-- PROBLEM TO WORK ON --
Search the records below for "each" and copy every line it turns up in.

-- RECORDS SHOWN --
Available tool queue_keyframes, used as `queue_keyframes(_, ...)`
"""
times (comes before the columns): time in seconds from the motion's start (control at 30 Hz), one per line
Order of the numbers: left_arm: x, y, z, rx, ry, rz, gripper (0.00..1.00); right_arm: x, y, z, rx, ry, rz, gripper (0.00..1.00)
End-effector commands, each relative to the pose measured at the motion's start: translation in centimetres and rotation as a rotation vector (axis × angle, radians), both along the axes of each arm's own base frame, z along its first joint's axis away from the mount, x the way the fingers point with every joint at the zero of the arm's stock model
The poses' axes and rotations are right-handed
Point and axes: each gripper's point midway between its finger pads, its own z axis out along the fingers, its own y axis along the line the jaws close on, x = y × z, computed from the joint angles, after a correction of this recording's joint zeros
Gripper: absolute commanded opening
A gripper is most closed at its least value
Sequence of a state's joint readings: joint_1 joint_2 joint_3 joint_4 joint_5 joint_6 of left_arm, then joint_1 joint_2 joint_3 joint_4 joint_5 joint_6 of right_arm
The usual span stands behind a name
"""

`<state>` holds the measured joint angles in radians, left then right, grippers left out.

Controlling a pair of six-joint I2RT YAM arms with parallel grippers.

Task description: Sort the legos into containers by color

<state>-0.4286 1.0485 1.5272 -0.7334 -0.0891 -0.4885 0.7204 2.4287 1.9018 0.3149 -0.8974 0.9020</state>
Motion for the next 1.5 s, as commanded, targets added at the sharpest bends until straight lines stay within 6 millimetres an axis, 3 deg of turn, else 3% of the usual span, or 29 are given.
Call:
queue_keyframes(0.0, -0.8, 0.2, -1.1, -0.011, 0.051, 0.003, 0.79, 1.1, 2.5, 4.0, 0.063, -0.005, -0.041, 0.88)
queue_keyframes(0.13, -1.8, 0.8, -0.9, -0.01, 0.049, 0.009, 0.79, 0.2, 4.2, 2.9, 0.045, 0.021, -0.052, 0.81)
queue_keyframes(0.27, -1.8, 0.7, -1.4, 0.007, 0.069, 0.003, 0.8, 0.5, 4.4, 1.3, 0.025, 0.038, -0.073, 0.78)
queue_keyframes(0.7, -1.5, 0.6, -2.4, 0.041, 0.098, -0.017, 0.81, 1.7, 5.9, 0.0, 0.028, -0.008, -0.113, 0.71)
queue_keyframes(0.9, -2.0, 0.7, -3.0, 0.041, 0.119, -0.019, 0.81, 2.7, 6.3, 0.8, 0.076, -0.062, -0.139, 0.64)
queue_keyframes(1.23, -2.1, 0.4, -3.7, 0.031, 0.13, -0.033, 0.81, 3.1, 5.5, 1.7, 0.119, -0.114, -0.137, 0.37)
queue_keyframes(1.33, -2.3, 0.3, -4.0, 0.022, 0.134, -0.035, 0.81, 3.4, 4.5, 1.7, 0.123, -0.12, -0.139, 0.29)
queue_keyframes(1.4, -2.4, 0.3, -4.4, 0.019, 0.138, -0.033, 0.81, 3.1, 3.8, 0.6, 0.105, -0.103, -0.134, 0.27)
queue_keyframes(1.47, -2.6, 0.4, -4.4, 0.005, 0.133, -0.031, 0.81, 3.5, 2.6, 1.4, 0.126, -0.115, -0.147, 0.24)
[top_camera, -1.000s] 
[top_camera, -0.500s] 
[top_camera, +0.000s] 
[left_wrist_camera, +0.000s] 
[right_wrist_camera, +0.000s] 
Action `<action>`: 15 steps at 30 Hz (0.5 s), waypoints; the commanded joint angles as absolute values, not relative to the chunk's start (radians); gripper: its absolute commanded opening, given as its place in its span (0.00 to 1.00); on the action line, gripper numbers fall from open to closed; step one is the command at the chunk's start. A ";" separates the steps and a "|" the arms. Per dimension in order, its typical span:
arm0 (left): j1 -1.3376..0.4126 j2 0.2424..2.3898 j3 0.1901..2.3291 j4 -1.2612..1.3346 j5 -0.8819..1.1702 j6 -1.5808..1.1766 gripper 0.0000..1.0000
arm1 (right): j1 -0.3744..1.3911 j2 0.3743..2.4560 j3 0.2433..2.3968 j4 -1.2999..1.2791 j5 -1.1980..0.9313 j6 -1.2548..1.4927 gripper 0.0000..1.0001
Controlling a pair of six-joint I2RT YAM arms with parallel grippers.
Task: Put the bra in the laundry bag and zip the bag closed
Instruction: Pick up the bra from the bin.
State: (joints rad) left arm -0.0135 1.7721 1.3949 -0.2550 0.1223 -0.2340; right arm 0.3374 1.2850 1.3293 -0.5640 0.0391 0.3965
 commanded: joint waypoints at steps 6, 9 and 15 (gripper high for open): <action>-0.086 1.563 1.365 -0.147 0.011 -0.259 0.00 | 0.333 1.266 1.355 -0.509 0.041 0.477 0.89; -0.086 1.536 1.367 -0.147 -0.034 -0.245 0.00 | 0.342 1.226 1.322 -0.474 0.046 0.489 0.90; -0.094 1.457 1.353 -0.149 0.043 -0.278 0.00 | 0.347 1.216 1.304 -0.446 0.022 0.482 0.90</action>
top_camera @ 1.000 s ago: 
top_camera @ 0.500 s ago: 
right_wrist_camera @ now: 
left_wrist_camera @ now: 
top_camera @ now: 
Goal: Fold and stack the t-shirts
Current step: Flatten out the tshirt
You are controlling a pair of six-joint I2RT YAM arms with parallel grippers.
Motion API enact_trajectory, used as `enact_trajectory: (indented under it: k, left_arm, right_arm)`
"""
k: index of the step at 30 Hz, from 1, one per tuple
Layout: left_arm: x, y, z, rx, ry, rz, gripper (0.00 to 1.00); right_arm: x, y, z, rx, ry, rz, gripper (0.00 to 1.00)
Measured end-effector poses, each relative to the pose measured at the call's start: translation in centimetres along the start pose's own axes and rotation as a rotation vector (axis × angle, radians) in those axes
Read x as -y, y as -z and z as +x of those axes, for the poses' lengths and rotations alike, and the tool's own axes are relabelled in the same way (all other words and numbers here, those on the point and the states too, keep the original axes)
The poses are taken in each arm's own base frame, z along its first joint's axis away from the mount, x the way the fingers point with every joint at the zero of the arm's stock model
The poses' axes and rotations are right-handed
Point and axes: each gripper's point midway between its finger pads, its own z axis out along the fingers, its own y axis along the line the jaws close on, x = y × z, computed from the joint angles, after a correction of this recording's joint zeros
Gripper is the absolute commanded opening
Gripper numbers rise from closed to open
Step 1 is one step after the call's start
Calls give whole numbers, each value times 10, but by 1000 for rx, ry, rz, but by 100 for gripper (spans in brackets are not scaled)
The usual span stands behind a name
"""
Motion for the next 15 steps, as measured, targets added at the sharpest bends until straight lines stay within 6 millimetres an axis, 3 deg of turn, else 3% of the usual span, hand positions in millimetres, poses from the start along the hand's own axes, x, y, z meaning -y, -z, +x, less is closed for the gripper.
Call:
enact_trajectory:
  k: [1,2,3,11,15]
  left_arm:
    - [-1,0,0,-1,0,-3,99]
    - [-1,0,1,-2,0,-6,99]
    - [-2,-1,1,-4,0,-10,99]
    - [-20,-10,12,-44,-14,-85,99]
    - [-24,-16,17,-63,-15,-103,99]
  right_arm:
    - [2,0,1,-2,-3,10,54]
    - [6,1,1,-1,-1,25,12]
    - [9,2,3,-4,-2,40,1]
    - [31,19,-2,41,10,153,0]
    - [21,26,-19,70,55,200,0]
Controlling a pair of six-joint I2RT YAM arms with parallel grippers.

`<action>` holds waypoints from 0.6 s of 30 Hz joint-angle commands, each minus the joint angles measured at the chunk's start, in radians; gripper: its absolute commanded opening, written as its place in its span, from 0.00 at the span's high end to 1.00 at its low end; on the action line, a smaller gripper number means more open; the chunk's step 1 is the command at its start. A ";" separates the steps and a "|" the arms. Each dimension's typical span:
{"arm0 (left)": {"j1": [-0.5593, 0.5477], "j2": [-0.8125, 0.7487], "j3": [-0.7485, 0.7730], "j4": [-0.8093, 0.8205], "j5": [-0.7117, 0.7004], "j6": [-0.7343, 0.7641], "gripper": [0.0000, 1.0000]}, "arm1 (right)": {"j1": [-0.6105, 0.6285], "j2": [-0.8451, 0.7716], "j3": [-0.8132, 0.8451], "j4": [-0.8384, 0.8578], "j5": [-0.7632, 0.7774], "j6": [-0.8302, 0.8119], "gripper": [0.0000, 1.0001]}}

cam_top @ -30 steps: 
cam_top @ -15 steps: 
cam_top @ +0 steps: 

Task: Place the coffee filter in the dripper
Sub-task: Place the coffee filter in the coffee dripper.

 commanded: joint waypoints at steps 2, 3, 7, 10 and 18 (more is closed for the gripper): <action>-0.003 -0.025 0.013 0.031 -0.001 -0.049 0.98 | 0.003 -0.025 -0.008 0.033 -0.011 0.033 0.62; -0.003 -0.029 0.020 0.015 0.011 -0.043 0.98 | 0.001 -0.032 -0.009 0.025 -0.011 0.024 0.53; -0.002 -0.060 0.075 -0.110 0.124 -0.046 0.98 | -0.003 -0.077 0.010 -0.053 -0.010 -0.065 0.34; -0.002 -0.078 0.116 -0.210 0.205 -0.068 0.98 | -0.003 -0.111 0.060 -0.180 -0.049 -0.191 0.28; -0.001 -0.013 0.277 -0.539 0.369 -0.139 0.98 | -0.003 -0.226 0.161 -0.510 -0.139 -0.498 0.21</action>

-- REPLY --
End-effector commands, each relative to the pose measured at the motion's start: translation in centimetres and rotation as a rotation vector (axis × angle, radians), both along the axes of each arm's own base frame, z along its first joint's axis away from the mount, x the way the fingers point with every joint at the zero of the arm's stock model
Point and axes: each gripper's point midway between its finger pads, its own z axis out along the fingers, its own y axis along the line the jaws close on, x = y × z, computed from the joint angles, after a correction of this recording's joint zeros
Measured end-effector poses, each relative to the pose measured at the call's start: translation in centimetres along the start pose's own axes and rotation as a rotation vector (axis × angle, radians) in those axes
The poses are taken in each arm's own base frame, z along its first joint's axis away from the mount, x the way the fingers point with every joint at the zero of the arm's stock model
Point and axes: each gripper's point midway between its finger pads, its own z axis out along the fingers, its own y axis along the line the jaws close on, x = y × z, computed from the joint angles, after a correction of this recording's joint zeros
Calls give whole numbers, each value times 10, but by 1000 for rx, ry, rz, but by 100 for gripper (spans in brackets are not scaled)
`<action>` holds waypoints from 0.6 s of 30 Hz joint-angle commands, each minus the joint angles measured at the chunk's start, in radians; gripper: its absolute commanded opening, written as its place in its span, from 0.00 at the span's high end to 1.00 at its low end; on the action line, a smaller gripper number means more open; the chunk's step 1 is the command at its start. A ";" separates the steps and a "|" the arms. Each dimension's typical span:

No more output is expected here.